Thursday, May 24, 2012

TITLE - TALE - Jules Older needs help


 Jules Older

Getting rich from writing appears not to be my destiny. So, having published one ebook and lost money on it, of course, I wanted to repeat the exercise.
With SKIING THE EDGE still in the red, I decided that second book would be my wildest, funniest travel tales.
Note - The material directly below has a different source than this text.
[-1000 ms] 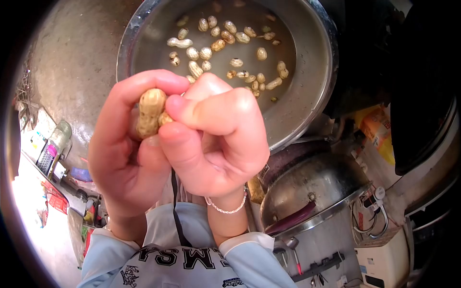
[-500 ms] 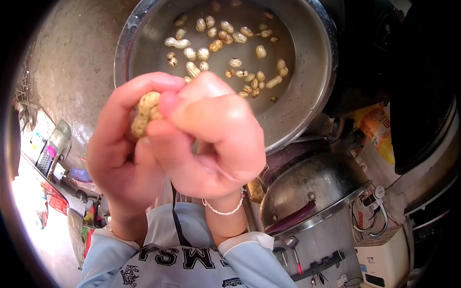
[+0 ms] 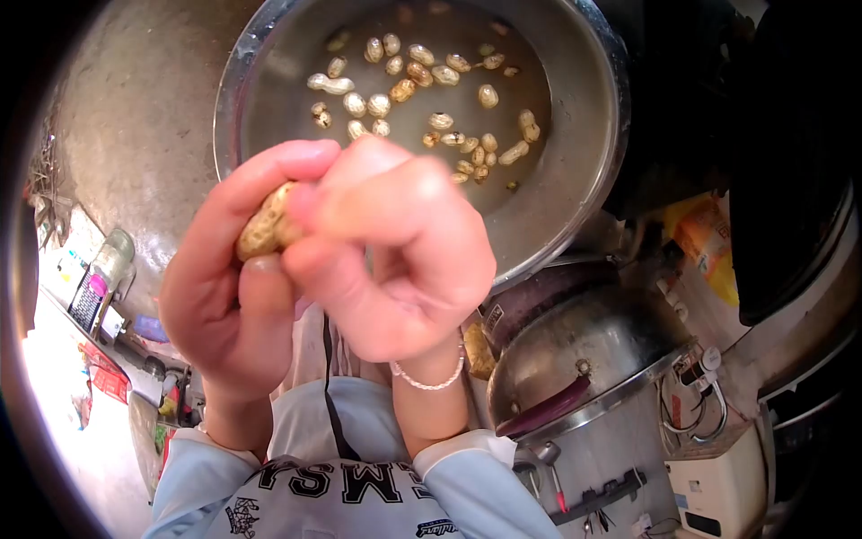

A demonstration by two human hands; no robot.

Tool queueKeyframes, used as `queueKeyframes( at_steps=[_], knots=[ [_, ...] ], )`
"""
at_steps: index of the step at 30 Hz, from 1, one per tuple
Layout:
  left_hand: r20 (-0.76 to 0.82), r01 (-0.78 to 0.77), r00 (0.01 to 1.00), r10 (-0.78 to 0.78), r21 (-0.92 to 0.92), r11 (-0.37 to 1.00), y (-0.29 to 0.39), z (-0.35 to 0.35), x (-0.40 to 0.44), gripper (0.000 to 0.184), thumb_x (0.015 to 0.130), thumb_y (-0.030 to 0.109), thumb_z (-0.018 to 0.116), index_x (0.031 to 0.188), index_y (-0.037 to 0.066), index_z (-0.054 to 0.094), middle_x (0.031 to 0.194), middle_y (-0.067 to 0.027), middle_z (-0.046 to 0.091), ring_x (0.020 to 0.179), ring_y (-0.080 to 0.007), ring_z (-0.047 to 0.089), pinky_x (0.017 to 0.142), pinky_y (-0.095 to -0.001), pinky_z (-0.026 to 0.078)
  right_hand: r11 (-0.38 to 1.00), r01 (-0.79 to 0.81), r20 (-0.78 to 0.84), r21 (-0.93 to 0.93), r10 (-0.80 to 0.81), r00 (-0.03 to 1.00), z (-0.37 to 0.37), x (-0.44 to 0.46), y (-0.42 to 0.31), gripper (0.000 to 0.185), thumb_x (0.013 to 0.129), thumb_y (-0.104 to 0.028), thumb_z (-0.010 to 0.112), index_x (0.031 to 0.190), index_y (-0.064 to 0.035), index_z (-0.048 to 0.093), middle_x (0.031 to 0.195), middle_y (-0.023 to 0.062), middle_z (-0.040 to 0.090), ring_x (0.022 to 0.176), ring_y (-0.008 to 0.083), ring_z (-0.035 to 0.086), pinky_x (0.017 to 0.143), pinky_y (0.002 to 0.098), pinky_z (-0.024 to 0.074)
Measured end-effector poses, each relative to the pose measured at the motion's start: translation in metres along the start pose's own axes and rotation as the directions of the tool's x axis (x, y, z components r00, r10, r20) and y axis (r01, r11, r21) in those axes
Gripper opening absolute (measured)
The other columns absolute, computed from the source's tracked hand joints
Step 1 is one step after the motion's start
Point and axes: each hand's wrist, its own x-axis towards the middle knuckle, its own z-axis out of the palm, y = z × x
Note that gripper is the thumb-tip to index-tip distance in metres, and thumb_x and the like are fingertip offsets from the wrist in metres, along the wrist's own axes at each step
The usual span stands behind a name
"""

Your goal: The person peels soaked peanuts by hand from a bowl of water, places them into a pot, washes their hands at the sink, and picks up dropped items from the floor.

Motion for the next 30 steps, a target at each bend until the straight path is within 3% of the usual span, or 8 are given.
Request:
queueKeyframes(
  at_steps=[3,6,10,12,15,18,21,30],
  knots=[
    [-0.005,0.099,0.995,-0.103,-0.213,0.972,-0.0004,0.0053,0.0008,0.03,0.079,0.0,0.035,0.105,-0.012,0.045,0.089,-0.0099,0.055,0.063,-0.0054,0.046,0.056,-0.0158,0.036,0.944,0.04,-0.151,0.327,0.011,0.989,0.0003,0.0013,0.0071,0.014,0.079,-0.005,0.055,0.086,0.0036,0.046,0.067,0.0077,0.048,0.049,0.0073,0.042,0.043,0.0193,0.0344],
    [-0.005,0.02,1.0,-0.022,-0.209,0.978,-0.0059,0.0051,0.0015,0.031,0.081,0.002,0.036,0.108,-0.01,0.044,0.084,-0.0063,0.054,0.054,-0.001,0.036,0.049,-0.0143,0.029,0.972,0.125,-0.156,0.197,-0.095,0.983,0.0,0.0006,0.0085,0.013,0.078,-0.003,0.056,0.085,0.0034,0.047,0.066,0.0071,0.048,0.052,0.0076,0.042,0.046,0.0186,0.034],
    [0.004,-0.027,1.0,0.027,0.076,0.997,0.0003,0.0027,0.0028,0.028,0.083,0.007,0.038,0.104,-0.009,0.047,0.085,-0.0099,0.057,0.062,-0.0088,0.048,0.057,-0.0183,0.039,0.993,0.037,-0.169,-0.114,-0.056,0.984,0.0045,0.0002,0.0025,0.022,0.08,-0.021,0.057,0.083,-0.0038,0.043,0.063,-0.0002,0.04,0.053,0.0043,0.031,0.048,0.0155,0.0246],
    [0.043,-0.033,0.999,0.024,0.228,0.973,0.0033,0.0007,0.0024,0.027,0.084,0.009,0.039,0.103,-0.008,0.047,0.086,-0.0117,0.057,0.066,-0.0124,0.053,0.061,-0.0203,0.042,0.99,0.023,-0.212,-0.142,-0.053,0.976,0.0042,-0.0009,0.0012,0.021,0.08,-0.019,0.057,0.083,-0.0037,0.043,0.063,0.0004,0.041,0.054,0.005,0.032,0.05,0.0159,0.0258],
    [0.054,0.039,0.997,-0.057,0.28,0.959,0.0017,0.0005,0.0014,0.025,0.084,0.01,0.041,0.1,-0.008,0.049,0.091,-0.0149,0.058,0.077,-0.0185,0.057,0.069,-0.0241,0.045,0.978,0.084,0.005,-0.19,-0.084,0.996,-0.0021,-0.0019,0.0014,0.021,0.079,-0.017,0.058,0.081,-0.0032,0.043,0.064,0.0019,0.042,0.057,0.0063,0.034,0.053,0.0172,0.0277],
    [0.019,-0.074,0.997,0.072,0.305,0.95,-0.0028,0.0025,0.0007,0.023,0.082,0.008,0.043,0.098,-0.007,0.051,0.091,-0.0142,0.058,0.077,-0.0178,0.057,0.067,-0.0235,0.045,0.974,0.148,-0.113,-0.171,-0.168,0.979,-0.0017,-0.0005,0.0064,0.011,0.073,0.001,0.059,0.077,0.0028,0.049,0.06,0.0061,0.048,0.049,0.0119,0.041,0.043,0.0211,0.0318],
    [0.003,-0.072,0.997,0.075,0.344,0.936,0.003,0.0038,0.0019,0.021,0.081,0.007,0.045,0.096,-0.007,0.051,0.091,-0.0134,0.058,0.075,-0.0168,0.057,0.066,-0.023,0.045,0.992,0.11,-0.24,-0.065,-0.122,0.963,0.0017,-0.002,0.0058,0.011,0.073,0.0,0.06,0.074,0.0027,0.05,0.059,0.0069,0.049,0.048,0.0133,0.043,0.042,0.022,0.0332],
    [-0.022,-0.109,0.992,0.124,0.342,0.933,-0.0009,0.0053,0.0031,0.019,0.08,0.001,0.043,0.095,-0.007,0.052,0.089,-0.0118,0.058,0.072,-0.0151,0.056,0.063,-0.0221,0.044,0.964,0.166,-0.072,-0.207,-0.184,0.98,-0.0044,-0.0022,0.0028,0.012,0.07,0.005,0.06,0.076,0.0039,0.049,0.06,0.0094,0.05,0.048,0.0155,0.045,0.042,0.0221,0.0353]
  ],
)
I've had plenty of them, from New England to New Zealand, on snow and at sea, in wild woods and in gay Paree.
All I needed was a title.
All I still need is a title.
That’s where you come in.

I originally called the book:

GOING TO EXTREMES
Intense Travel Tales from All Over

Trouble was, “extreme” travel has its own definition, usually involving rappelling down cliffs or facing down lions, and I make a point of honor never to do either.
The other trouble was there are about half a dozen books with the same title.
So I gave the ebook-in-eprogress a name nobody else would ever use:

LOSER IN LEUKERBAD
And Other Hazards of Travel Writing

Turns out, the reasons nobody would ever use it were:
1.    because nobody liked it, and
2.    because nobody but me knew that Leukerbad is a miniscule spa town in the Swiss Alps.
So, forget that.
But I liked using one of the recurring themes of the book, my propensity to lose my belongings and to get lost, myself. Here's a sample:

Some people travel so easily. They walk lightly on the earth. They exude peace and harmony. They hold onto their belongings.
I envy these people. I'm the traveler who loses his wallet, loses his guide, loses his way. I'm a loser.

Thus, the next title:

LOSER
Traveling With Incompetence

Well, that was cool… except almost no one who read the title knew it was a humorous travel book. Sounds kind of a downer, eh?
Onward!
One of the chapters dealt with… well, dealt with this:

And then, there’s the incident I regard as la grande souffle of debonair deportment.
It’s the first night of a gastronomic tour for food writers only. Let me say that again. For food writers only. One of the gourmets sits down to a seafood dinner, picks up a soup spoon, grabs the table’s bowl of tartar sauce, and…to the silent amazement of all, without a word of apology or explanation, proceeds to gobble the whole thing down.
It’s a table of eight.
A bowl for eight.
That’s a lot of sauce.

Therefore, I renamed the book:

DEATH BY TARTAR
Travel Writing’s Dark Secrets

Only, friends pointed out that it now sounds like either a crime novel or an exposé or a conflation of both. When it’s actually, uh, neither.
And, Effin pointed out that ‘tartar’ sounds more like raw steak than a mayonnaise-based sauce.
Thus came:

DEATH BY TARTAR SAUCE

To which I added a Victorian-sounding subtitle:

or

A Travel Writer’s Encounters with Cunning Condiments, Snaggle-Toothed Reptiles, Petrified Shark, Lost Skis, Lost Luggage, True Love, and Embarrassing Children

That may have been a wee bit long, even for Victorians. So I re-subbed it:

DEATH BY TARTAR SAUCE
A Travel Writer’s Encounters with Murderous Mayonnaise, Repulsive Reptiles, Irksome Offspring, Lost Luggage and True Love

Or, I wondered, would it be better to modify the syntax to:

DEATH BY TARTAR SAUCE
A Travel Writer Encounters Repulsive Reptiles, Irksome Offspring, Lost Luggage, Murderous Mayonnaise, and True Love

Either way, some found the ‘repulsive’ thing a bit off-putting. Therefore, I modified it slightly:

DEATH BY TARTAR SAUCE
A Travel Writer’s Encounters with Gargantuan Gators, Irksome Offspring, Lost Luggage, Murderous Mayonnaise, and True Love

And, as Effin and I finish the editing process, and ponder what the cover will look like, that’s where the title stands today.
And that’s where you come in.
I'd be pleased if you'd tell me:

    I like it.

    I don’t like it.

    Here's something I think is better: ______

I promise to let you know how it comes out in the end.